By the way, I'm a .net developer, c#. I've inherited and still support to this day my fair share of VB projects, some crap, others not. I don't have a soft spot for Visual Basic but I've seen plenty of it's success in the business world first hand.
I have no problem at all with continued support from Microsoft. I even get the argument - there is no reason to rewrite something if it works.
Really - I do get it. I'm just begging and pleading that developers don't take this "continued support" thing as an invitation to keep using it for future work. Expand your mind, that's all I'm saying. The product has serious flaws - it may have been the bees knees 15 years ago but it is time to let go and move on to bigger and better things.




Member since:
2006-01-25
Windows 7.
THAT is what you bring up to defend VB6???

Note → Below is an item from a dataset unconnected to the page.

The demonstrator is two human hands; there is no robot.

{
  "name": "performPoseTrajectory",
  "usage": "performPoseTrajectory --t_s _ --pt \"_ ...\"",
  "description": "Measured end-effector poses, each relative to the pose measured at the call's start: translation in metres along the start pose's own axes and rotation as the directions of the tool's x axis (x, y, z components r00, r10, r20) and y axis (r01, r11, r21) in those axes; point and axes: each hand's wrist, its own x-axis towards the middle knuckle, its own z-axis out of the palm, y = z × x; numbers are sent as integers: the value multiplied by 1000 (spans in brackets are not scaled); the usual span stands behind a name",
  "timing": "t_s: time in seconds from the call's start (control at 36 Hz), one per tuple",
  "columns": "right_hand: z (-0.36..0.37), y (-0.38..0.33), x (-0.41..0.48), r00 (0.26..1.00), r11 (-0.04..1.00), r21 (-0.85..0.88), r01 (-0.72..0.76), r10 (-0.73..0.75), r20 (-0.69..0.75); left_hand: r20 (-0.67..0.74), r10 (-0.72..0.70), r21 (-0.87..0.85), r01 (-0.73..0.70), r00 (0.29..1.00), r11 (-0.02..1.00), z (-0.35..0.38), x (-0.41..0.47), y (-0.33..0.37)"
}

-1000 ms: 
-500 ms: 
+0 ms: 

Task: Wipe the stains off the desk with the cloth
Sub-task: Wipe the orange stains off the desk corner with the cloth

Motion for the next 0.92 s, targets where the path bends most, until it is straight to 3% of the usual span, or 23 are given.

http://stackoverflow.com/questions/2703681/winforms-vs-wpf
http://10rem.net/blog/2010/11/16/windows-forms-developers-tell-me-a...
Winforms is a dead end. Use WPF. Or use Qt with native bindings if you feel adventurous.
Your complaint is a tooling issue, not a programming issue - winforms is not the only option available for a .NET developer and in fact is probably the poorest one.
Sure winforms is easy, so is VB6 - the point is both of them have the same problem... They scale poorly with developer need, you hit walls with either of them that cannot be easily overcome. That is why Microsoft is desperately trying to get their developers to see the light and stop using these technologies...
If you simply can't stomach the MVC/MVVM paradigm Delphi is still around if you have the money for it and want something more like VB6 but with "teh snappy". It was and still is far faster than any version of VB as far as the resulting UI performance goes (that includes VB6). Hell, it is faster than VB6 by pretty much any measure, and it is fairly portable to boot. The feature set and layout control in Delphi are about an order of magnitude more flexible than VB6 every was - but it is the exact same development workflow as far as how the GUI stuff works.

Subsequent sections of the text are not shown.